I had to say something. How do you break it to a mum that most of what her kids do in sport is doing more harm than good? So I said:
“I was just talking about this the other day with my coaches. We were saying how when we were kids, no one got injuries like the kids today. I played sport before school, at every school break, and after school. I didn’t get my firsts sports injury till my first year of high school, and that was a sprained ankle! I played a lot of sport, but admittedly it was play based, not like the formal training the kids do these days.”

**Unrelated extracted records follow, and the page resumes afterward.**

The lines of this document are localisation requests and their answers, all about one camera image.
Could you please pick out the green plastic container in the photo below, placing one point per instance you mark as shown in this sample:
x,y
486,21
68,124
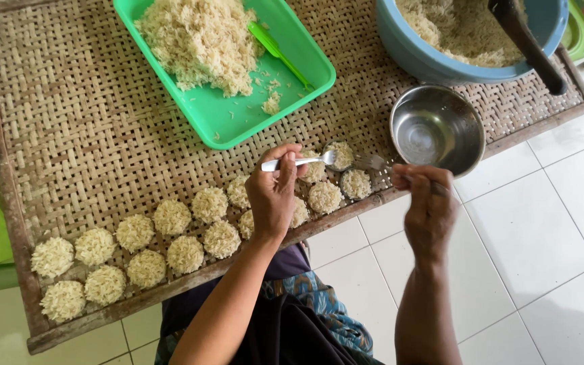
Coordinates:
x,y
581,35

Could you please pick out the green plastic rectangular tray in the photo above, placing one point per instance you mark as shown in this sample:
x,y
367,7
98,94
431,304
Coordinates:
x,y
231,114

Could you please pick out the green plastic knife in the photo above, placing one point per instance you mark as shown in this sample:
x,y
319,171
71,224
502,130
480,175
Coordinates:
x,y
277,50

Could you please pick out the large woven bamboo tray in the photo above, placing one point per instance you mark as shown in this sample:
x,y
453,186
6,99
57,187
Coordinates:
x,y
94,126

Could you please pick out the cooked rice in basin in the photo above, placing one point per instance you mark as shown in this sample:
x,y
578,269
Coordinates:
x,y
454,30

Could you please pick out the blue patterned cloth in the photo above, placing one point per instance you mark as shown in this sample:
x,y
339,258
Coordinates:
x,y
327,309

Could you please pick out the stainless steel bowl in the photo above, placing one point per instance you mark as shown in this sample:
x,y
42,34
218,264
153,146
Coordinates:
x,y
436,129

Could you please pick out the heap of cooked rice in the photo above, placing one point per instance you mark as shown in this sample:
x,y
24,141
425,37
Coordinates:
x,y
200,40

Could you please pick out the rows of round rice cakes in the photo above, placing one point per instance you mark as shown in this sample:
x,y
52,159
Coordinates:
x,y
135,233

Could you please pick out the person's right hand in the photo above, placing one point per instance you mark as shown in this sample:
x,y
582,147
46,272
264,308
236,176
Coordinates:
x,y
431,218

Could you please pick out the person's left hand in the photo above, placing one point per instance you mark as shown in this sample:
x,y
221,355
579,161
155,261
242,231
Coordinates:
x,y
269,197

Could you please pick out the small clump of rice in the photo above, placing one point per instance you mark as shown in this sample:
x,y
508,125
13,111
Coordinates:
x,y
271,105

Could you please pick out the blue plastic basin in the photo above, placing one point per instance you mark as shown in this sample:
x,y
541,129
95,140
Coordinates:
x,y
413,56

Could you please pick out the person's dark garment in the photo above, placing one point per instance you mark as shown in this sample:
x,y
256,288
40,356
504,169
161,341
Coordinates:
x,y
292,329

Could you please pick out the person's right fingers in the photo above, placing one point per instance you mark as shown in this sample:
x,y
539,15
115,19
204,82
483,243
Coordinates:
x,y
418,177

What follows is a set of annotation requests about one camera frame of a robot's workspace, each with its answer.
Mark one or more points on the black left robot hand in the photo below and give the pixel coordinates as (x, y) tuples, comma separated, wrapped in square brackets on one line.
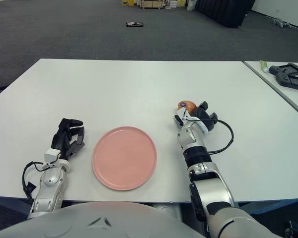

Mum reflected on what I said. Then she asked:
“So why do you think this is?”
I responded:
“Adult training is being taken down the age groups. Every year, more adult like training is being done at an earlier age. The adult training is usually flawed. People think professional athlete training is good, so they imitate it. It rarely is optimal. It’s training that used to be done only at adult ages, so the injuries were coming out at about the same time everyone expected the athlete to retire from old age anyway. But now with the same training being imitated at the younger age groups, the flaws in training are evident well before they get to retire, sometimes even before they get to start their adult career! Surgery for sports-related injury before the young athlete reaches twenty years of age is not uncommon.”
I could see the mother taking it in so I continued.
“Playing sport the way it is being done is not necessarily good for your son. Now, your son is in one of the worst sports – soccer. Two things cause this – soccer’s traditional distain for stretching, and the high impact, high volume multi-directional movements on a hard surface.”
Mum responded:
“We are seeing that now!”
And we moved on with our day. Did I make a difference? I’m not sure. The forces of mainstream values in sport are big and strong – and off track, causing more harm than good.
If you have children – and if they are playing sport – have you thought about this? Are you wondering whether what they are doing is doing more harm long term than good? You should be.